Each time you hit a wall, each time you fall, each time you get stuck and fucked and going nowhere, this this this this this is the pulse of the life inside you (which is the correlate of the life surrounding you) calling you out of the miasma of your dolor and giving you a chance to see it and say it so someone else can see it.

We're here on solid land for just a while, just a little while. It is not a punishment, but an adventure, a gift, a chance to have the experience of having experiences, the chance to see and having seen know there is no out there out there, but it is you, held in you, released by you, part and whole the same. It sounds like a load of crap, mumbo-jumbo, an endless circling of the airport, but listen, does water have a form? None. Not a bit except for the bank of the river, the edge of a shore, the glass in your hand. You are the shore. You define the course of your life by the things you think, say and do, by the things you believe. If you believe God is other than you, outside of you, beyond you, then you spend your days yearning, unrequited, always in the gap. If you believe God pulses in your veins then you experience quite a different life.

The fucked life is the life in the gap.

Do you see it?

* * *

We know forever never ends. It never ends because it is always happening right now. This is it. This is your moment, your endless, eternal moment to live the life in your veins, in your brain, in your belly, in your gut. You get to color it as you will. The life you live is yours to design as you will. Never listen to or believe any hustler with a holy book, or a holy grail or a holy guacamole. You got this. You know it already. It is in you, the gift of stars and atoms, of the light that enters your body. If you can get here, if you can get past all the various versions of "Thou Shalt" and instead live from the essential fact that you belong here, now, and have something to give, to do, to experience other than feel disconnected, then its like a thousand person chorus singing right behind you.

Get here and you are no longer the shore, but the stream itself.

* * *

Oh, protect us from a foggy view!

* * *

Boom, my best beloveds. Boom.

__________


Friday, August 23, 2013

Oh Happy Soul

Oh, happy soul. Oh, happy meat. Oh, happy Rabo Karabekian.

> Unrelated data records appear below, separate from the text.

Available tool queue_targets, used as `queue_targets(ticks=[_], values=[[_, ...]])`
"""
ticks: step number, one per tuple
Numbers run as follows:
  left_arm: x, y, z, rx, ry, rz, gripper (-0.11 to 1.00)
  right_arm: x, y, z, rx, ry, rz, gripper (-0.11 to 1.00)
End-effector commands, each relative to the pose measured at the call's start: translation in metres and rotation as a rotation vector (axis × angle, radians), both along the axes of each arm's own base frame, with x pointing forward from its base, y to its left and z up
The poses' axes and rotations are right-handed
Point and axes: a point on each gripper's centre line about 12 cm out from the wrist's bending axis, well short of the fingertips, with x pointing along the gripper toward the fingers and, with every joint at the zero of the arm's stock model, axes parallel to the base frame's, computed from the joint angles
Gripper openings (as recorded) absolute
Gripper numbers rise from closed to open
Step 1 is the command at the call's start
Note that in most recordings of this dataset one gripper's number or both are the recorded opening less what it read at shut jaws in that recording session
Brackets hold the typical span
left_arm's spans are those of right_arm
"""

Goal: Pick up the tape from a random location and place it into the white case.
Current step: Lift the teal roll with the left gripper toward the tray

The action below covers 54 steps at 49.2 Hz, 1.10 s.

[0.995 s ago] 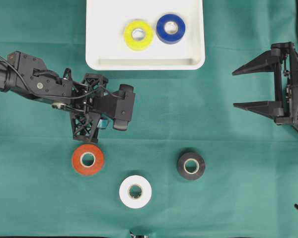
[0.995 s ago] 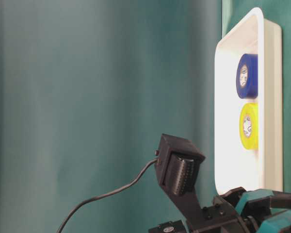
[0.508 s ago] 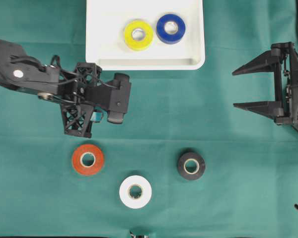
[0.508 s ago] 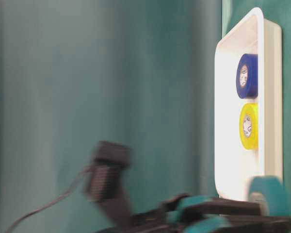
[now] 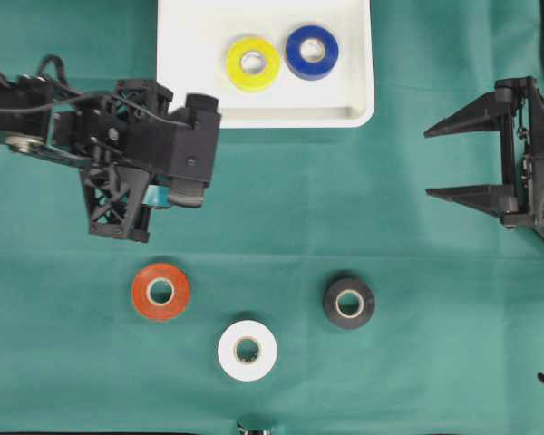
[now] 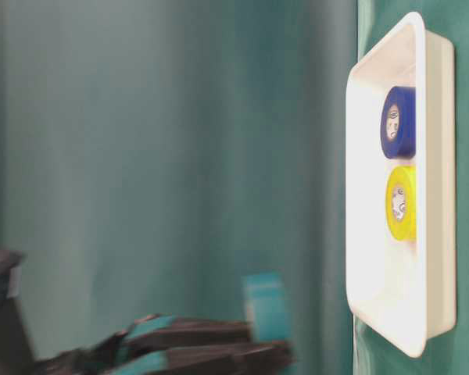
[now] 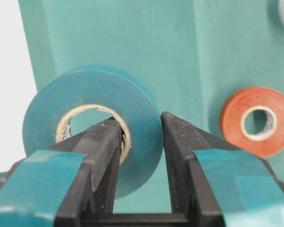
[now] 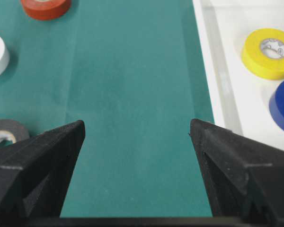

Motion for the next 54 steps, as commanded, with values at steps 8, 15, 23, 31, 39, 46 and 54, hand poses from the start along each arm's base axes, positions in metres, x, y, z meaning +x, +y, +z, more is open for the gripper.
queue_targets(ticks=[8, 15, 23, 31, 39, 46, 54], values=[[-0.011, 0.0, 0.051, -0.002, -0.083, -0.003, 0.23, 0.003, 0.0, 0.005, -0.001, -0.014, 0.001, 0.87], [-0.016, 0.0, 0.071, -0.002, -0.094, -0.002, 0.23, 0.003, 0.0, 0.006, -0.001, -0.015, 0.0, 0.87], [-0.019, 0.0, 0.086, -0.001, -0.103, -0.002, 0.23, 0.003, 0.0, 0.007, 0.001, -0.018, 0.001, 0.87], [-0.02, 0.0, 0.093, 0.0, -0.104, -0.003, 0.23, 0.003, 0.0, 0.007, -0.001, -0.017, 0.0, 0.87], [-0.02, 0.0, 0.094, -0.001, -0.107, -0.002, 0.23, 0.003, 0.0, 0.007, -0.001, -0.02, 0.0, 0.87], [-0.02, 0.0, 0.094, -0.001, -0.107, -0.002, 0.23, 0.003, 0.0, 0.007, -0.001, -0.018, 0.0, 0.87], [-0.02, -0.001, 0.094, -0.001, -0.106, -0.005, 0.23, 0.003, 0.0, 0.007, -0.002, -0.018, 0.0, 0.87]])
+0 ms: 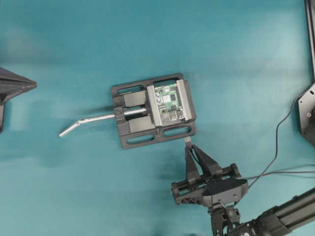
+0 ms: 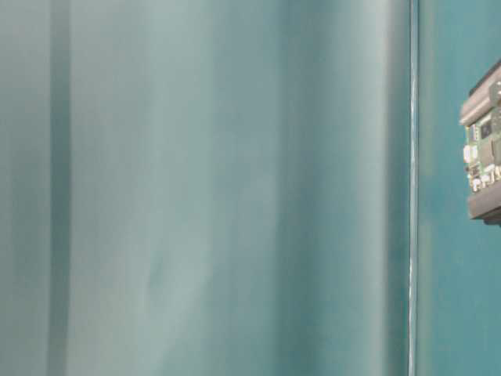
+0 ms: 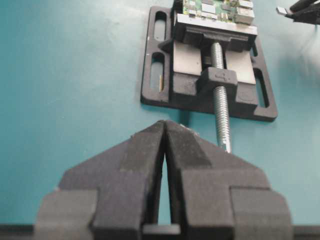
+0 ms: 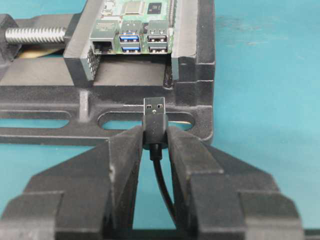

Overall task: Insert the USB into the fixed PCB.
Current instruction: 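Carry the USB plug with the right gripper to the board's USB port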

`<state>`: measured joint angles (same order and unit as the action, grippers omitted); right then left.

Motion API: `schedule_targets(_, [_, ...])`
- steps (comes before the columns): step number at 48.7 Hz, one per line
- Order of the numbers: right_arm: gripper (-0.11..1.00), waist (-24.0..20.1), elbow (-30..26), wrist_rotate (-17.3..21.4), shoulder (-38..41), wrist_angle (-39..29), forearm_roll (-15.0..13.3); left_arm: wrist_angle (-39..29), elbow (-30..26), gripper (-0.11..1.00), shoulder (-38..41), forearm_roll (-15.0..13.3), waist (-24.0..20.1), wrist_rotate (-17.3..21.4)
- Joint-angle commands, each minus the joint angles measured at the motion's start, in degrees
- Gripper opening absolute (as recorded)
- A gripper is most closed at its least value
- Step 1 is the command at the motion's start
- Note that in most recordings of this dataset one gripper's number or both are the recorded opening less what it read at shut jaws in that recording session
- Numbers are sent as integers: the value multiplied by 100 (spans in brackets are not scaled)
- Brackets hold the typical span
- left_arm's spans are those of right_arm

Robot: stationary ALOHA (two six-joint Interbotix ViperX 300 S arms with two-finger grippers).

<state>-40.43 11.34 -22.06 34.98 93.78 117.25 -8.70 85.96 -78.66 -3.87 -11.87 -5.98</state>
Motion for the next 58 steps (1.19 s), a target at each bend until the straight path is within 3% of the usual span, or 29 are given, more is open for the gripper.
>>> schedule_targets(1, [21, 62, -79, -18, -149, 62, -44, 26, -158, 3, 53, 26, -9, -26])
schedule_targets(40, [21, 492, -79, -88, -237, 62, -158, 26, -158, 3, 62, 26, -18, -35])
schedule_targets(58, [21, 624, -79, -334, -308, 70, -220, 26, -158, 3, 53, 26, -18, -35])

- Kurt Vonnegut, Bluebeard

* * *

Kurt Vonnegut was the first writer I read who clued me in on how writing was a subversive act. He was the first author I had to read everything of. Under the noses of my parents, on birthdays and holidays, when they asked what gifts I wanted the answer was always the same: books, Kurt Vonnegut's books. He was giddy and morose at the same time. Anger rippled in the words, too. But it was his decency, his gentleness in the face of the horror we'd created in our society (war, prejudice, economic cruelty) that gave me hope. He knew from horror. He laughed anyway. He made me want to write so I could be angry and decent and giddy and gentle and morose. Just like he was.

* * *

The fucked believed their fuckedness is like a wine stain birthmark: indelible, permanent, visible to strangers on the street. It is a measure of how fucked we can get to think this is so. We think this because we conflate the moment to eternity; we assume now is forever and so cannot see the road ahead. It is the height of our arrogance to think in this manner, to live in this manner, to presume that we can stand outside of time, outside of relentless change and hold our lives still because we hurt or don't know what to do or are afraid to do it or because we like the way we look as a martyr or whatever the holy fucking lie we tell ourselves.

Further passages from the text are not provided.